Menko Polhukam: Kita tidak alergi terhadap kritik
"Demo harus ikut aturannya. Enggak boleh melanggar, enggak boleh anarkis, enggak boleh ganggu orang lain," kata Djoko.
Seniman sekaligus aktivis Mahkamah Konstitusi Republik Indonesia (MKRI), Ratna Sarumpaet akan menggelar aksi meminta Presiden Susilo Bambang Yudhoyono (SBY) mundur dari jabatannya. Dia menilai, SBY telah melakukan banyak pelanggaran.
Tidak hanya itu, Ratna menilai selama kepemimpinan SBY banyak kasus korupsi yang jalan di tempat, termasuk kasus Bank Century yang diduga melibatkan Wakil Presiden Boediono.
Meski demikian, Menko Polhukam Djoko Suyanto hanya tersenyum mendengar rencana Ratna untuk melakukan aksi demontrasi menurunkan SBY pada 25 Maret mendatang. Djoko juga menilai, aksi tersebut sama seperti demontrasi-demontrasi serupa yang berlangsung sebelumnya.
Djoko mengatakan, pemerintah tidak anti terhadap kritik-kritik yang diungkapkan sejumlah pihak. Bahkan, kritik-kritik tersebut sudah mulai muncul sejak SBY baru pertama kali menjabat sebagai presiden pada 2004 lalu.
"Kalau demo untuk mengkritik pemerintah, presiden baru dilantik 2004, 2005 kritik pemerintah sudah ada. Kan kita tidak pernah alergi terhadap kritik, bagus juga untuk ingatkan kita. Mengkritik kebijakan isu sah dalam demokrasi," ujar Djoko di Istana Negara, Jakarta, Kamis (21/3).

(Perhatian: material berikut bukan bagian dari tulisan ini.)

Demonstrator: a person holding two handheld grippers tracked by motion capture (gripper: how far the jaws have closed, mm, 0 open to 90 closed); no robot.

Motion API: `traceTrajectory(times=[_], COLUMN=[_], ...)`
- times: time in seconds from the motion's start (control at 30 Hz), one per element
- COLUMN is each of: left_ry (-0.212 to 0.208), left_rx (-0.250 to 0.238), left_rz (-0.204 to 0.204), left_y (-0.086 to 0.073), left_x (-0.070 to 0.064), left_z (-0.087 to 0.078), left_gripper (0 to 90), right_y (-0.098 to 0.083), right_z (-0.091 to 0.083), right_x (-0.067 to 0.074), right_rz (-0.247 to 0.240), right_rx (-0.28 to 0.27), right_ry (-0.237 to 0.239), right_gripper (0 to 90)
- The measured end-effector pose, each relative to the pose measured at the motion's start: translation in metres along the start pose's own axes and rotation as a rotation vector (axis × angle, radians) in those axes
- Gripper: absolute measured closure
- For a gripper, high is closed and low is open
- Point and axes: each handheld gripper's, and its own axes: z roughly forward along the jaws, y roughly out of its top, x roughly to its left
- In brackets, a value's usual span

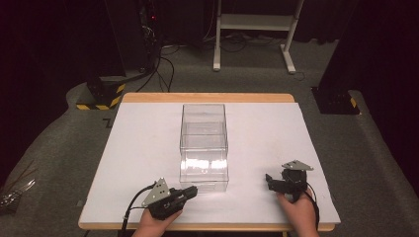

Dalam aksinya, Djoko meminta kepada Ratna dkk untuk tetap mengikuti aturan-aturan yang berlaku. Yakni tidak melakukan pelanggaran, dan tidak boleh mengganggu aktivitas warga yang tidak ikut unjuk rasa.
"Demo harus ikut aturannya. Enggak boleh melanggar, enggak boleh anarkis, enggak boleh ganggu orang lain," pintanya.
Terkait tudingan Ratna terhadap mendeknya kasus Century, Djoko membantahnya. Saat ini, kasus tersebut masih dalam penyelidikan di Komisi Pemberantasan Korupsi.
"Tersangkanya sudah ada, yang dihukum polisi pun sudah ada. Tapi kalau yang dituntut yang tidak-tidak yah tidak benar juga. Percayakan kepada KPK dan polisi," pungkasnya.